Why Existing Systems Fail Article 14 — and What Is Structurally Required

The absence of a decision record is where Article 14 compliance breaks. Most organisations can demonstrate that a human had access to the AI output. Few can demonstrate that a human engaged with it — reviewed it, considered it, and made a documented decision. That distinction is what investigations turn on.

At scale, manual tracking of human engagement does not work. A team processing hundreds of AI recommendations per day cannot maintain a compliant oversight record through spreadsheets, case notes, or email trails. The record must be generated by the workflow itself — as a structural consequence of how decisions are processed.

This is the requirement Article 14 creates and that IRP addresses: the human decision must be a captured artefact in the same record as the AI recommendation. Not reconstructed from secondary sources. Not asserted after the fact. Generated at the moment of review, linked to the AI output, and retained with integrity. At any meaningful scale, this is the only way the oversight record can exist.

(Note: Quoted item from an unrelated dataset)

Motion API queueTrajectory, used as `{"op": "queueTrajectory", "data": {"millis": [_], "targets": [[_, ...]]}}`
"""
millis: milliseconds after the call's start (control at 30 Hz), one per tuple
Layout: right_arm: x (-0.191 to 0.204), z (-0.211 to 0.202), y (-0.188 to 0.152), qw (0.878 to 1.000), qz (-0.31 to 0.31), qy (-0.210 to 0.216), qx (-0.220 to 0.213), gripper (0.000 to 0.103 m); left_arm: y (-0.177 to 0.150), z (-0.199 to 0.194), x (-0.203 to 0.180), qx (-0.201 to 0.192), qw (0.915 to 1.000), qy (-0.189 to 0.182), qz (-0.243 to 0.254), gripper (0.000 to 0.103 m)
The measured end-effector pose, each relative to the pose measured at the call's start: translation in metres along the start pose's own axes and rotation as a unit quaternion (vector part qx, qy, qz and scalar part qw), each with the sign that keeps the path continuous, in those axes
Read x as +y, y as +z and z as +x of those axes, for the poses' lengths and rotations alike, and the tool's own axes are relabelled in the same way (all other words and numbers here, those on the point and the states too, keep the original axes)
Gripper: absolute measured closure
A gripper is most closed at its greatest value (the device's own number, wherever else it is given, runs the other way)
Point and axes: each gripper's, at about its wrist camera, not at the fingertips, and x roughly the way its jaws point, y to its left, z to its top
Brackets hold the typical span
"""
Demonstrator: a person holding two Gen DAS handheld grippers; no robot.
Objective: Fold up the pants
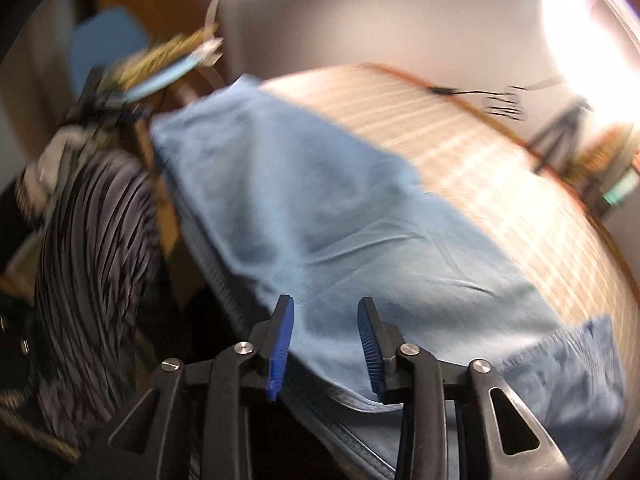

The IRP Compliance Assessment includes questions on your oversight design (Questions 10–13) that map to Article 14’s four dimensions: comprehension, observation, intervention, and halt authority.

The Essentials

“Human in the loop” is not a compliance position. Article 14 requires genuine human control — the ability to observe, understand, intervene, and halt the system. Theoretical override rights do not satisfy the standard.
Override rate is a diagnostic. Very low override rates in high-volume deployments signal potential rubber-stamping. Audit why, and document the conclusion.
Training is mandatory and must be documented. Personnel responsible for oversight must receive and record specific training on the system’s capabilities, limitations, and override protocols.
Architecture matters. Systems where AI outputs can be actioned before human review are harder to defend than systems where human action is a required step in the workflow.
The documentation must capture human engagement, not just AI output. Review timestamps, override records, escalation logs — these are the evidence that oversight was genuine. The Article 12 decision record and the Article 14 oversight record are the same document.